__EXERCISE__
Everything in the listing beneath must be transcribed exactly.
_ _ _
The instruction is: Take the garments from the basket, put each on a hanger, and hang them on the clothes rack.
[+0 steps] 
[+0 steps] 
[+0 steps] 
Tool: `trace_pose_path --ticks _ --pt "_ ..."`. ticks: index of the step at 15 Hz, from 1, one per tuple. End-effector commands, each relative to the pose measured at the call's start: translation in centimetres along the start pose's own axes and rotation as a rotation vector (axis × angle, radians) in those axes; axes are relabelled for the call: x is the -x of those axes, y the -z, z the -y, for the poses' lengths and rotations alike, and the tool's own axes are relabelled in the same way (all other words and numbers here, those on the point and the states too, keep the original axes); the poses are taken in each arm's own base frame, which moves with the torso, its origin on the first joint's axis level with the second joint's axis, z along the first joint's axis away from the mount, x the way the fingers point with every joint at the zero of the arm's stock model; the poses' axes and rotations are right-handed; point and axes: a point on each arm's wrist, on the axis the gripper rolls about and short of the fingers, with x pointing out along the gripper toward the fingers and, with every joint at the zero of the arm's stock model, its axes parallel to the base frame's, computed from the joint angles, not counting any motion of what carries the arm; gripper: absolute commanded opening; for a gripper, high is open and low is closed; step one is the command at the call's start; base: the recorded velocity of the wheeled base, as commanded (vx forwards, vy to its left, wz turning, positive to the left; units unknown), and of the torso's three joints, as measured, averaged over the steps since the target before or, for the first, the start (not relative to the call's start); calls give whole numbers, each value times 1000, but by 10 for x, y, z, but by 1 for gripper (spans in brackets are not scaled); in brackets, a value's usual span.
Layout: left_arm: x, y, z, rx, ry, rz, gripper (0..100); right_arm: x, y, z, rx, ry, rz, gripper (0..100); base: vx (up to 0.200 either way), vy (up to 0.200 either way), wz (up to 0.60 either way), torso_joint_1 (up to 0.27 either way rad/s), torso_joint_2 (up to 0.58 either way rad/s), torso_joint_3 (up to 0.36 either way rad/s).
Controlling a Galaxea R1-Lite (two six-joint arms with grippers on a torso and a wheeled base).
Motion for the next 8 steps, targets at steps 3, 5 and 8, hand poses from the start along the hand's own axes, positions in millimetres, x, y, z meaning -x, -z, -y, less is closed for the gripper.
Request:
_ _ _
__COMPLETED EXERCISE__
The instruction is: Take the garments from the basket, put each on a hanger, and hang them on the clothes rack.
[+0 steps] 
[+0 steps] 
[+0 steps] 
Tool: `trace_pose_path --ticks _ --pt "_ ..."`. ticks: index of the step at 15 Hz, from 1, one per tuple. End-effector commands, each relative to the pose measured at the call's start: translation in centimetres along the start pose's own axes and rotation as a rotation vector (axis × angle, radians) in those axes; axes are relabelled for the call: x is the -x of those axes, y the -z, z the -y, for the poses' lengths and rotations alike, and the tool's own axes are relabelled in the same way (all other words and numbers here, those on the point and the states too, keep the original axes); the poses are taken in each arm's own base frame, which moves with the torso, its origin on the first joint's axis level with the second joint's axis, z along the first joint's axis away from the mount, x the way the fingers point with every joint at the zero of the arm's stock model; the poses' axes and rotations are right-handed; point and axes: a point on each arm's wrist, on the axis the gripper rolls about and short of the fingers, with x pointing out along the gripper toward the fingers and, with every joint at the zero of the arm's stock model, its axes parallel to the base frame's, computed from the joint angles, not counting any motion of what carries the arm; gripper: absolute commanded opening; for a gripper, high is open and low is closed; step one is the command at the call's start; base: the recorded velocity of the wheeled base, as commanded (vx forwards, vy to its left, wz turning, positive to the left; units unknown), and of the torso's three joints, as measured, averaged over the steps since the target before or, for the first, the start (not relative to the call's start); calls give whole numbers, each value times 1000, but by 10 for x, y, z, but by 1 for gripper (spans in brackets are not scaled); in brackets, a value's usual span.
Layout: left_arm: x, y, z, rx, ry, rz, gripper (0..100); right_arm: x, y, z, rx, ry, rz, gripper (0..100); base: vx (up to 0.200 either way), vy (up to 0.200 either way), wz (up to 0.60 either way), torso_joint_1 (up to 0.27 either way rad/s), torso_joint_2 (up to 0.58 either way rad/s), torso_joint_3 (up to 0.36 either way rad/s).
Controlling a Galaxea R1-Lite (two six-joint arms with grippers on a torso and a wheeled base).
Motion for the next 8 steps, targets at steps 3, 5 and 8, hand poses from the start along the hand's own axes, positions in millimetres, x, y, z meaning -x, -z, -y, less is closed for the gripper.
Request:

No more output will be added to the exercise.